The Company issued 3,100,000 Units at a price of
CAD$0.05, for gross proceeds of
CAD$155,000. The Units comprised: (i) one common share in the
capital of the Company ("Common Share"), and (ii) one
transferable share purchase warrant entitling the holder
thereof to acquire one Common Share at a price of CAD$0.075 ("Warrant") per share (collectively
the "Warrants"). The rights under the Warrants will last for a
period of 12 months following the closing date.
The Private Placement remains subject to TSX
Venture Exchange final acceptance.
Horizon paid a finder's fee to PI Financial Corp.

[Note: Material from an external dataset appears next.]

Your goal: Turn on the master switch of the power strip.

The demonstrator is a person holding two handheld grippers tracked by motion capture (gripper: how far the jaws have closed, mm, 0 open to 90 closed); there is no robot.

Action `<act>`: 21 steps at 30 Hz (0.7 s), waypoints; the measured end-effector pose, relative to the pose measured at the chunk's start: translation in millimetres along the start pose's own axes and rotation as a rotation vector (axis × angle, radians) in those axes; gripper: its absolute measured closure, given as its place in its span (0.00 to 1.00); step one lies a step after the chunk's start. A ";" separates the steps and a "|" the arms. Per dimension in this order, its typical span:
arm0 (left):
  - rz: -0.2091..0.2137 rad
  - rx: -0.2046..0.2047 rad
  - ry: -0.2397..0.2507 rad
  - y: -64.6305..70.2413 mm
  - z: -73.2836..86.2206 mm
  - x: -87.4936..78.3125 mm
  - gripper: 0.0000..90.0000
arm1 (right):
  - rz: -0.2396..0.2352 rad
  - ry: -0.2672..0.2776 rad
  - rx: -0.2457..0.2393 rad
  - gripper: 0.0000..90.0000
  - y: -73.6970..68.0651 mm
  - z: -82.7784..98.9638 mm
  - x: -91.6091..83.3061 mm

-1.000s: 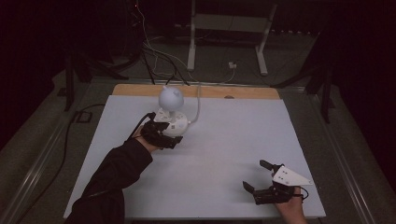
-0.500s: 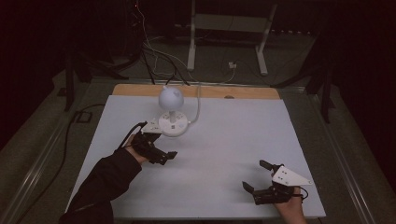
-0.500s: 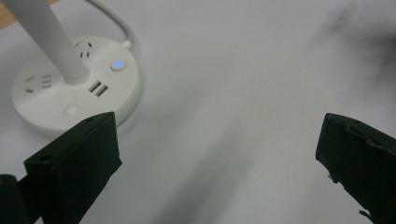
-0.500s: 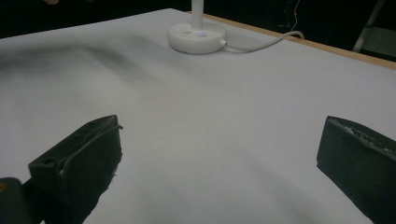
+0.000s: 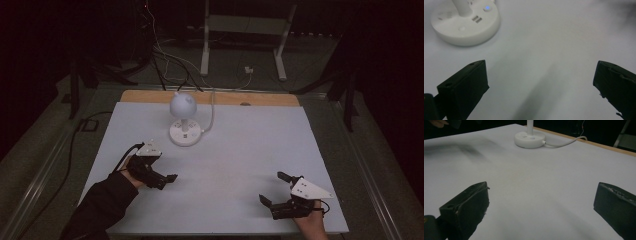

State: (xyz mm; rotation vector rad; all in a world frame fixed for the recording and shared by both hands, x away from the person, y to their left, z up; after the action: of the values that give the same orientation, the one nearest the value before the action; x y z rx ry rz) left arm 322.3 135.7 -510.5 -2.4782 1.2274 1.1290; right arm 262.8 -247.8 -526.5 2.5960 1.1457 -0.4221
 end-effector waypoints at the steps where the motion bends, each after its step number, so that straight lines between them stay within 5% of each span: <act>1: -0.004 0.002 -0.003 -0.2 3.0 -0.2 0.00 | -0.001 -0.001 0.000 0.00 -0.1 0.1 0.0; 21: -0.002 -0.024 0.000 -3.3 52.1 -5.7 0.00 | -0.006 -0.008 0.002 0.00 -0.6 1.2 1.3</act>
State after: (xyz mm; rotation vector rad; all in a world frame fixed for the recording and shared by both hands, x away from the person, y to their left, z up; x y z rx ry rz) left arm 293.3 164.1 -543.9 -2.4963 1.2177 1.1503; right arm 263.0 -247.0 -528.2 2.5905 1.1513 -0.4347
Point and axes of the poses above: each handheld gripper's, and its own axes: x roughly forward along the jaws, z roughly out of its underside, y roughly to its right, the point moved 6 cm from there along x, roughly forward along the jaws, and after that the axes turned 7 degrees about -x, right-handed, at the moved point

of $1,050 cash and broker warrants to
acquire 21,000 Common Shares at a price of 0.075 per Share for a
period of 12 months from closing.
Insider Participation
Insiders participated in the placement for a
total of approximately CAD$40,000. A portion of the Private
Placement constituted a related party transaction within the
meaning of TSX Venture Exchange Policy 5.9 and Multilateral
Instrument 61-101 ("MI 61-101") as an insider of the Company
subscribed for an aggregate of 62,500 Units pursuant to the
Private Placement. The Company is relying on the exemptions from
the valuation and minority shareholder approval requirements of MI
61-101 contained in sections 5.5(b) and 5.7(1)(a) of MI 61- 101,
as the fair market value of the participation in the Private
Placement by the insider does not exceed 25% of the market
capitalization of the Company, as determined in accordance with MI
61-101. The Company did not file a material change report in
respect of the related party transaction at least 21 days before
the closing of the Private Placement, which the Company deems
reasonable in the circumstances in order to complete the Private
Placement in an expeditious manner.
All securities issued in connection with the
Private Placement will not be able to be traded in Canada, or through the facilities of the TSX
Venture Exchange, for a period of four months and one day from
the date of closing.
The TSX Venture Exchange Inc. has neither
approved nor disapproved the contents of this news
release.
Certain information in this press release
may contain forward-looking statements. This information is based
on current expectations that are subject to significant risks and
uncertainties that are difficult to predict. Actual results might
differ materially from results suggested in any forward-looking
statements. The Company assumes no obligation to update the
forward-looking statements, or to update the reasons why actual
results could differ from those reflected in the forward
looking-statements unless and until required by securities laws
applicable to the Company. Additional information identifying risks
and uncertainties is contained in the Company's filings with the
Canadian securities regulators, which filings are available at
www.sedar.com.
Neither the TSX-V nor its Regulation
Services Provider (as that term is defined in policies of the TSXV)
accepts responsibility for the adequacy or accuracy of this press
release.
SOURCE Horizon Petroleum Ltd.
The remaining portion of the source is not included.